1997 yılında müzeye dönüştürülen külliyenin darüşşifa bölümü, dünyanın en prestijli müzecilik ödüllerinden olan Avrupa Konseyi 2004 Yılı Avrupa Müze Ödülü’nü alarak önemli bir tanıtım fırsatı yakalamıştır. 2005 yılında ise Hırvatistan’ın Dubrovnik kentinde yapılan “Dünya Ödüllü Müzeler Buluşması’nda” en iyi ikinci sunum, 2008 yılında ise Almanya'nın Köln kentinde "En İyi Sunum Ödülü"nü alarak ülkemizin ve kültürümüzün tanıtımına büyük bir katkı daha sağlamıştır. Müze Avrupa Kültür Mirası Birliği tarafından “Mükemmellik Kulübü’ne” kabul edilmiştir.

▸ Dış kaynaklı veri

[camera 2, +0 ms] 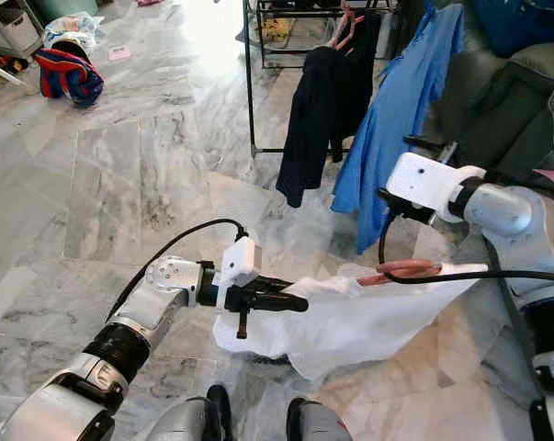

Burada, 500 yıl öncesinin bir“Osmanlı bimarhanesi”(Bimar:Hasta, Hane:Ev) canlandırılmıştır. Tedavide, dönemin hekimlik bilgilerinin yanı sıra müziğin, su sesinin, güzel kokuların ve meşguliyetin kullanıldığı bu yapı, geçmişi zengin bir görsel anlatımla günümüze taşımaktadır.
Dârüşşifânın dikdörtgen biçimindeki ilk avlusunun bir tarafında sütunlu bir revakın gerisinde ocaklı ve kubbelerle örtülü altı hücre sıralanır. En başta helâlar vardır. Revak galerisinin üstü tonozla örtülüdür. Avlunun karşı köşesinde ise biri tonozlu, üçü fenerli kubbeli dört mekândan meydana gelen bir bölüm yer alır. Hemen dışında bir de kuyu bulunan ve ne işe yaradığı tam olarak kestirilemeyen bu bölüm bazılarına göre çamaşırhane, mutfak ve erzak ambarıdır. Yanında bir kuyu bulunması bu tahmini destekler.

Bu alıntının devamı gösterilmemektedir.